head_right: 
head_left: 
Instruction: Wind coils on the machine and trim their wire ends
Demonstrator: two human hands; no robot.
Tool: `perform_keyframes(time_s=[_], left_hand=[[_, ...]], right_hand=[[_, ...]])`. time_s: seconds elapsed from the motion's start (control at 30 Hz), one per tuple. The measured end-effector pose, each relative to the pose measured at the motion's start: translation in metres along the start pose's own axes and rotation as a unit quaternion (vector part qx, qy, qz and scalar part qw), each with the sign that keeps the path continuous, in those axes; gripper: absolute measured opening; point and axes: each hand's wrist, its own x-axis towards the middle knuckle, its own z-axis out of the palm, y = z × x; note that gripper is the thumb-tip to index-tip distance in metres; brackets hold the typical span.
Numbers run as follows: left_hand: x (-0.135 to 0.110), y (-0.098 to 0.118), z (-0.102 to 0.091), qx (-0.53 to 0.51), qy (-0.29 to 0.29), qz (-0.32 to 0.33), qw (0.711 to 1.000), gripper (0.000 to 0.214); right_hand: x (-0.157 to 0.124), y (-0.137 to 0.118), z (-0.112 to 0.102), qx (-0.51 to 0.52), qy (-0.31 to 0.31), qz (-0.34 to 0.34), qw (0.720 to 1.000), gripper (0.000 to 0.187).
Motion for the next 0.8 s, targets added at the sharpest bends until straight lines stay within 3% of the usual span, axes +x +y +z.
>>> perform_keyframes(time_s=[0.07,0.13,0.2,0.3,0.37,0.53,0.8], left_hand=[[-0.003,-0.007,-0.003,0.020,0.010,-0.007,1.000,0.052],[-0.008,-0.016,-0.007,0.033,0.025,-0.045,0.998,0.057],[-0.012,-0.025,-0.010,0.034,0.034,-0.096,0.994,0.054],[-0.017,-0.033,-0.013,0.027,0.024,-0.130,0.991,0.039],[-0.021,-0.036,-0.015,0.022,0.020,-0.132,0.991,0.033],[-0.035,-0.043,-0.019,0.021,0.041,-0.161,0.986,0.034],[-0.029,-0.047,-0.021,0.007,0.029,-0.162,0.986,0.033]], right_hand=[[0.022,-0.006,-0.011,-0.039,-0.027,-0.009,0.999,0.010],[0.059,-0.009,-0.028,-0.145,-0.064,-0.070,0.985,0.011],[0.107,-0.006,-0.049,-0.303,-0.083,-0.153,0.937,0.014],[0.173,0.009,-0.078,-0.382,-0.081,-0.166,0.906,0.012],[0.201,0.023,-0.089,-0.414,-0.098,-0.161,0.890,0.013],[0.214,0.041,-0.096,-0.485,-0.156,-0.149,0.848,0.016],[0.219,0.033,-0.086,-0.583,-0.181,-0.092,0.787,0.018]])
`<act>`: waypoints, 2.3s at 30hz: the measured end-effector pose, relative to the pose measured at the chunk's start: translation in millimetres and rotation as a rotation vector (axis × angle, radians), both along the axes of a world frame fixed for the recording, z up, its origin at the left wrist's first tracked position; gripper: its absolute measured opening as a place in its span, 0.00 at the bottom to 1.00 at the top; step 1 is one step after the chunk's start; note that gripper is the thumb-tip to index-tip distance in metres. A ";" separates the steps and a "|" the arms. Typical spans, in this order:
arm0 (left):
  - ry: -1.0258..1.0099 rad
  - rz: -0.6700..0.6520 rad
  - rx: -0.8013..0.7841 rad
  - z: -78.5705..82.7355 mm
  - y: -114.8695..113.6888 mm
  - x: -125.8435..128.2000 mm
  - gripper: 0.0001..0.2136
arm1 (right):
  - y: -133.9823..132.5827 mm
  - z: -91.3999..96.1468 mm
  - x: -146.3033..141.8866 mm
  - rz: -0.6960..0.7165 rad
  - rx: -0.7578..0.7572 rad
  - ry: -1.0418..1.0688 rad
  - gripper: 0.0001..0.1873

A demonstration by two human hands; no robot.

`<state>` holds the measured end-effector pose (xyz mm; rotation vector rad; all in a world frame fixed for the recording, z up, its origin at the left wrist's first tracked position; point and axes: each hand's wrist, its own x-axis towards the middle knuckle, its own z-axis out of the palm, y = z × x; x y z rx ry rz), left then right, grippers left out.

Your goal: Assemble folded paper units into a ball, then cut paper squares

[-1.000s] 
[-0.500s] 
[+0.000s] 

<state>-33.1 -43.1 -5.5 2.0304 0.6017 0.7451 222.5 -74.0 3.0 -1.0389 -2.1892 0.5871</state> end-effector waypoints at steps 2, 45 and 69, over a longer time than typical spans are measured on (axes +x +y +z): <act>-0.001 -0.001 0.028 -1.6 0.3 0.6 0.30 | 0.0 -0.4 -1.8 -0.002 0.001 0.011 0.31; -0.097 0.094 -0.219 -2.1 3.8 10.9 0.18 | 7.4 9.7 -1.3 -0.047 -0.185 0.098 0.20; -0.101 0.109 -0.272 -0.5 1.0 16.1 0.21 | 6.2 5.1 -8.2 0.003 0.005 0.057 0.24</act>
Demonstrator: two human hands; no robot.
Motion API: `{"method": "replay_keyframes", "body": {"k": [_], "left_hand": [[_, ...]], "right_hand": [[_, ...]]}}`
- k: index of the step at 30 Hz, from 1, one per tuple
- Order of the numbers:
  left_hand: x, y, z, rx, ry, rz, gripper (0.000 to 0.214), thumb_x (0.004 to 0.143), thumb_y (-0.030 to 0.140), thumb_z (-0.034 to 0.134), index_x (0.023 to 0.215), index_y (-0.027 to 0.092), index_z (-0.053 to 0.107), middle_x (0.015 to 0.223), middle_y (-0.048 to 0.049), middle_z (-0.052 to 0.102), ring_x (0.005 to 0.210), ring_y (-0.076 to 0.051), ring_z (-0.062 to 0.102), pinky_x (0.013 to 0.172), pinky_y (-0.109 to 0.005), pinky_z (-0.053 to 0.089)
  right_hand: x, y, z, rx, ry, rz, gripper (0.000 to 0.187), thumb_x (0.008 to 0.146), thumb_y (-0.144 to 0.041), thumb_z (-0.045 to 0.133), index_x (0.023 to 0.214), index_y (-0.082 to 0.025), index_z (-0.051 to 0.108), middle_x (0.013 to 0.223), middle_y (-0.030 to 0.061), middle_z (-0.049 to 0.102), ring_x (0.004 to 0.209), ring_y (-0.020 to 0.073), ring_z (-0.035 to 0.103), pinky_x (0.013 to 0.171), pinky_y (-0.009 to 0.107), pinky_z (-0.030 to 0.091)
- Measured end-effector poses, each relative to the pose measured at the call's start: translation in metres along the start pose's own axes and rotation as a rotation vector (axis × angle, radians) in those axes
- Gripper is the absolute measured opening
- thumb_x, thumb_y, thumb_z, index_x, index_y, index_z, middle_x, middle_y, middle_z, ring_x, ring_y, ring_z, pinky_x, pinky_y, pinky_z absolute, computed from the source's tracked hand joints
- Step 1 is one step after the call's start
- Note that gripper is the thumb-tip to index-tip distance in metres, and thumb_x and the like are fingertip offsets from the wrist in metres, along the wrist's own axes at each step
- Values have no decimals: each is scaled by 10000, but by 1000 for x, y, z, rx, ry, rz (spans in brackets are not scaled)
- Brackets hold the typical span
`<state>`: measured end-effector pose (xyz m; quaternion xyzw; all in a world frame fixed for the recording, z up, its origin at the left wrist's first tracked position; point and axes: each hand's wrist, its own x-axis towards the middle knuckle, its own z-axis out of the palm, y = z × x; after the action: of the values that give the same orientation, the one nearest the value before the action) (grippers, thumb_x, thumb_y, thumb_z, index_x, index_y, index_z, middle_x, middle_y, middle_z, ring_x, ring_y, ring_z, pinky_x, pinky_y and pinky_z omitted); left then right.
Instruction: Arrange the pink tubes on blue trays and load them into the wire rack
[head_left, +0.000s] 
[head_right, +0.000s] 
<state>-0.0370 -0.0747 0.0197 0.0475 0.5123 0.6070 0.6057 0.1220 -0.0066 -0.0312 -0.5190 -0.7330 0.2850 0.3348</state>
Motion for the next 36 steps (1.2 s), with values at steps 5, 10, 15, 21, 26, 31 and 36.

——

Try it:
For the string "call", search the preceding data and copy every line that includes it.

Reply to the task:
- Measured end-effector poses, each relative to the pose measured at the call's start: translation in metres along the start pose's own axes and rotation as a rotation vector (axis × angle, radians) in those axes
- Step 1 is one step after the call's start

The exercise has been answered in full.